Another day we went to Uncle Winchie’s office by Fleet Street, and Uncle Winchie was very funny. He spoke American for us and said, ‘Shoo-ur.’ And he said, ‘You don’t say “Sal-is-bury.” You say “Souls-berry Square.”’ And he said he liked the word ‘panties’ and said he was just crazy about Americans although they were ALL, mad. Then he made his secrtry (that’s the way he pronounced it) give us tea, then he took us out to a café.

The next morning he sent a letter to Mamma and said he had to lay off work for the rest of the day to get his office in order because he was very upset, and would never be the same after the Americans had come. He was lovely to us, and so jolly.

We saw the King’s guards. They had big tall fur hats on and big shiny black boots and white velvet pants and they sat on a horse and never smiled. Then they also said, that is, the Captain said, ‘Aarh-oop!’ and then two of them whispered in each other’s ears and then some of them marched away and some of them stayed.
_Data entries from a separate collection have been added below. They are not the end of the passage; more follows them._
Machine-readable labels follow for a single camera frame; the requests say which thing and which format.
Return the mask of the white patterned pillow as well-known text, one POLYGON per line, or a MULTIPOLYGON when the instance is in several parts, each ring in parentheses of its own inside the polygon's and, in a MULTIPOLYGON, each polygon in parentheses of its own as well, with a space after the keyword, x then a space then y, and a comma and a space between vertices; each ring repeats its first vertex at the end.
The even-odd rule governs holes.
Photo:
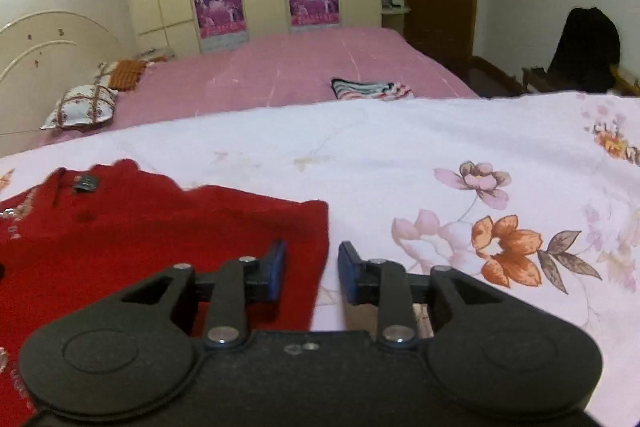
POLYGON ((113 119, 118 93, 102 84, 83 84, 66 90, 40 127, 41 130, 93 127, 113 119))

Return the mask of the orange knitted pillow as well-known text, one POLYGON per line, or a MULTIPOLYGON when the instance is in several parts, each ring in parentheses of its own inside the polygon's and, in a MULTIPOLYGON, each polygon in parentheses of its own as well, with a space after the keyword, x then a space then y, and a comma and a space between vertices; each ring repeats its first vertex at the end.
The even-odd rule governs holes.
POLYGON ((148 61, 123 60, 118 62, 108 74, 107 87, 122 92, 136 90, 148 65, 148 61))

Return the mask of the red embellished knit sweater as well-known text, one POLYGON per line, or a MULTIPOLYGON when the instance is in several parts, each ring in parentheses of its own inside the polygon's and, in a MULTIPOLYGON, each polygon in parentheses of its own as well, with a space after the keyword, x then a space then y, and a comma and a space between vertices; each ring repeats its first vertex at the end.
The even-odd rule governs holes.
POLYGON ((130 159, 58 169, 1 204, 1 421, 34 408, 17 353, 40 326, 180 262, 213 272, 242 256, 286 245, 280 299, 250 308, 255 329, 309 329, 329 252, 329 207, 206 185, 185 190, 130 159))

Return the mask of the cream arched headboard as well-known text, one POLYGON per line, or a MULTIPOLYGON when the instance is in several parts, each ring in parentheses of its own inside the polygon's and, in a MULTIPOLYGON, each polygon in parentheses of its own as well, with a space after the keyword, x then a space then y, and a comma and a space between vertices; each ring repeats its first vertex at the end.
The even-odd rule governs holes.
POLYGON ((1 155, 37 147, 40 126, 67 89, 102 62, 129 56, 103 25, 70 11, 29 14, 1 28, 1 155))

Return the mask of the striped folded garment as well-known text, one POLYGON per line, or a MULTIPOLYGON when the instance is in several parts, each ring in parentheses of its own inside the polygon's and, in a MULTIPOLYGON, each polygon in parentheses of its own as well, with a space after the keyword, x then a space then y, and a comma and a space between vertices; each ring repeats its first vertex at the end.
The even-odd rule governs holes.
POLYGON ((355 82, 333 79, 331 88, 338 101, 399 101, 414 98, 413 91, 400 82, 355 82))

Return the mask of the white floral bed quilt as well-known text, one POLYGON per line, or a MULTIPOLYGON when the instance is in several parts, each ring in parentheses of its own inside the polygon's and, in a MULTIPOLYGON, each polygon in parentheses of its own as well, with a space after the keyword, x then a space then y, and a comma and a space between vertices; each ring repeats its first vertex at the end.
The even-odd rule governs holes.
POLYGON ((10 197, 117 159, 184 188, 329 206, 333 244, 448 265, 593 335, 603 425, 639 421, 639 102, 560 93, 326 102, 102 132, 2 158, 10 197))

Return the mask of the black bag on chair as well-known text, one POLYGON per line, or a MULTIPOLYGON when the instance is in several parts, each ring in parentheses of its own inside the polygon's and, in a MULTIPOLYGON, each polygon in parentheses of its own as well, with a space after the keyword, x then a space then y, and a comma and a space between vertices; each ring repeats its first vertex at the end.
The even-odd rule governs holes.
POLYGON ((548 72, 602 78, 619 64, 620 34, 612 20, 598 8, 572 9, 548 72))

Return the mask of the pink checked bed sheet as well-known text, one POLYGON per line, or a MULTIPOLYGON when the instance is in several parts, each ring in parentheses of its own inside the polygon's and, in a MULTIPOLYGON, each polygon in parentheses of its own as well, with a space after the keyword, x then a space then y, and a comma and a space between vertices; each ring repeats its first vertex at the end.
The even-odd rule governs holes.
POLYGON ((235 51, 155 63, 118 96, 105 130, 334 98, 335 78, 399 82, 418 98, 474 98, 446 67, 385 28, 333 28, 252 40, 235 51))

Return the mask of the lower left purple poster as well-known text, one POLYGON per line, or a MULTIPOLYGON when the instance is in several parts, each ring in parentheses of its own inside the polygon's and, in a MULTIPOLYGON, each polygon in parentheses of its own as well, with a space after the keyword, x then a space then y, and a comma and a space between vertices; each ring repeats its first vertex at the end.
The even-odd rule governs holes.
POLYGON ((246 29, 242 0, 194 0, 194 9, 202 39, 246 29))
And the one on the horse stood in the gate of the King’s yard and just stood there, all day long.

Then we went to Madame Tussaud’s place, and we went into the Chamber of Horrors, and then upstairs and saw Hitler and Dollfuss and Mussolini and all the rest in wax. The King and Queen and their family we liked best of all. They had pink cheeks and were very pretty and wore diamonds. We also saw Sleeping Beauty. In the Chamber of Horrors we saw bloody figures and figures of ladies and gentlemen who had killed people, and Mamma said, ‘Crime does n’t pay.’

Then we went to the Tower of London. We saw where Ann Boleyn had her head cut off. Were n’t they silly to cut people’s heads off in those days? In Madame Tussaud’s we saw Henry the Eighth and his six wives.

Mamma pointed out those who had their heads cut off, because he wanted to marry so many women. He seemed to only have cut off the heads of the pretty ones. Why, if he was doing it, did n’t he cut the ugly ones?

We saw the room in the Bloody Tower where those two little princes got killed because their uncle wanted to be King. We saw the dungeons where they put people to die. And we saw iron horses and all sorts of guns, and chains that they wore all over the horses, etc., etc.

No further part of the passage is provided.